WHAT NEEDS TO BE DONE:
Please make an exact transcription of all the data that follows.

RECORDED DATA:
============

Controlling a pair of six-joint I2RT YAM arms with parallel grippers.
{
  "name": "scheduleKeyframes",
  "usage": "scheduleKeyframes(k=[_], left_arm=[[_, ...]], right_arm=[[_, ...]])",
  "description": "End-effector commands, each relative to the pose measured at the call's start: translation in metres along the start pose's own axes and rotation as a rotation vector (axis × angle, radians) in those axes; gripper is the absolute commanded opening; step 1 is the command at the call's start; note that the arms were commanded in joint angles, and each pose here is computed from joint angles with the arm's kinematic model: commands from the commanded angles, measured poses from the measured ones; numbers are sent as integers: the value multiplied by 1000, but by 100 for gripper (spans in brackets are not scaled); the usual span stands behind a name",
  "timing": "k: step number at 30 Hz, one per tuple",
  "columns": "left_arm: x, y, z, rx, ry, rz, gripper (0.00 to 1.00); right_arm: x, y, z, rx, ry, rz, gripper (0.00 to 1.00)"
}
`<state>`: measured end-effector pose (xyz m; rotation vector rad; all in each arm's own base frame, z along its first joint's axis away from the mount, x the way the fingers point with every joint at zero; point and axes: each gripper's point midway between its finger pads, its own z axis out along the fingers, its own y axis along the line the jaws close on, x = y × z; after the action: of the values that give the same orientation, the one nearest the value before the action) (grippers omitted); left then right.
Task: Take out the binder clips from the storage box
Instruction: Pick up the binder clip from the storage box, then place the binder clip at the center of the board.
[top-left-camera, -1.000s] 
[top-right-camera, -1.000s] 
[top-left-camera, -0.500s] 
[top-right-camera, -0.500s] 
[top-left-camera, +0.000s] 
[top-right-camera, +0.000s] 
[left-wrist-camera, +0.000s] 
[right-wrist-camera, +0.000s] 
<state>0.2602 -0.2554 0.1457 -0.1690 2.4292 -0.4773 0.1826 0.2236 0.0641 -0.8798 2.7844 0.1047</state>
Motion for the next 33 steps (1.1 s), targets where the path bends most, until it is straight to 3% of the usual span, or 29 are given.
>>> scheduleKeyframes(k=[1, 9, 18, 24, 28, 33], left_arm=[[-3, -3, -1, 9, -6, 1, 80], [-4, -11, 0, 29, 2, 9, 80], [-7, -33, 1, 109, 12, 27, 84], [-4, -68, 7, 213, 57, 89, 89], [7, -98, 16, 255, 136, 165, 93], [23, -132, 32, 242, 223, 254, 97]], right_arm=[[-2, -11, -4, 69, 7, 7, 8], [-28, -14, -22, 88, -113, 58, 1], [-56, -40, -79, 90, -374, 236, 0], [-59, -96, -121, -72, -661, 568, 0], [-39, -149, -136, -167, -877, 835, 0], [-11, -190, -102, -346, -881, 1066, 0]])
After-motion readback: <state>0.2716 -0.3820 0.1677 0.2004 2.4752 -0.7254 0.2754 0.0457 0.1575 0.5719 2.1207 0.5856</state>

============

THE ANSWER:
Controlling a pair of six-joint I2RT YAM arms with parallel grippers.
{
  "name": "scheduleKeyframes",
  "usage": "scheduleKeyframes(k=[_], left_arm=[[_, ...]], right_arm=[[_, ...]])",
  "description": "End-effector commands, each relative to the pose measured at the call's start: translation in metres along the start pose's own axes and rotation as a rotation vector (axis × angle, radians) in those axes; gripper is the absolute commanded opening; step 1 is the command at the call's start; note that the arms were commanded in joint angles, and each pose here is computed from joint angles with the arm's kinematic model: commands from the commanded angles, measured poses from the measured ones; numbers are sent as integers: the value multiplied by 1000, but by 100 for gripper (spans in brackets are not scaled); the usual span stands behind a name",
  "timing": "k: step number at 30 Hz, one per tuple",
  "columns": "left_arm: x, y, z, rx, ry, rz, gripper (0.00 to 1.00); right_arm: x, y, z, rx, ry, rz, gripper (0.00 to 1.00)"
}
`<state>`: measured end-effector pose (xyz m; rotation vector rad; all in each arm's own base frame, z along its first joint's axis away from the mount, x the way the fingers point with every joint at zero; point and axes: each gripper's point midway between its finger pads, its own z axis out along the fingers, its own y axis along the line the jaws close on, x = y × z; after the action: of the values that give the same orientation, the one nearest the value before the action) (grippers omitted); left then right.
Task: Take out the binder clips from the storage box
Instruction: Pick up the binder clip from the storage box, then place the binder clip at the center of the board.
[top-left-camera, -1.000s] 
[top-right-camera, -1.000s] 
[top-left-camera, -0.500s] 
[top-right-camera, -0.500s] 
[top-left-camera, +0.000s] 
[top-right-camera, +0.000s] 
[left-wrist-camera, +0.000s] 
[right-wrist-camera, +0.000s] 
<state>0.2602 -0.2554 0.1457 -0.1690 2.4292 -0.4773 0.1826 0.2236 0.0641 -0.8798 2.7844 0.1047</state>
Motion for the next 33 steps (1.1 s), targets where the path bends most, until it is straight to 3% of the usual span, or 29 are given.
>>> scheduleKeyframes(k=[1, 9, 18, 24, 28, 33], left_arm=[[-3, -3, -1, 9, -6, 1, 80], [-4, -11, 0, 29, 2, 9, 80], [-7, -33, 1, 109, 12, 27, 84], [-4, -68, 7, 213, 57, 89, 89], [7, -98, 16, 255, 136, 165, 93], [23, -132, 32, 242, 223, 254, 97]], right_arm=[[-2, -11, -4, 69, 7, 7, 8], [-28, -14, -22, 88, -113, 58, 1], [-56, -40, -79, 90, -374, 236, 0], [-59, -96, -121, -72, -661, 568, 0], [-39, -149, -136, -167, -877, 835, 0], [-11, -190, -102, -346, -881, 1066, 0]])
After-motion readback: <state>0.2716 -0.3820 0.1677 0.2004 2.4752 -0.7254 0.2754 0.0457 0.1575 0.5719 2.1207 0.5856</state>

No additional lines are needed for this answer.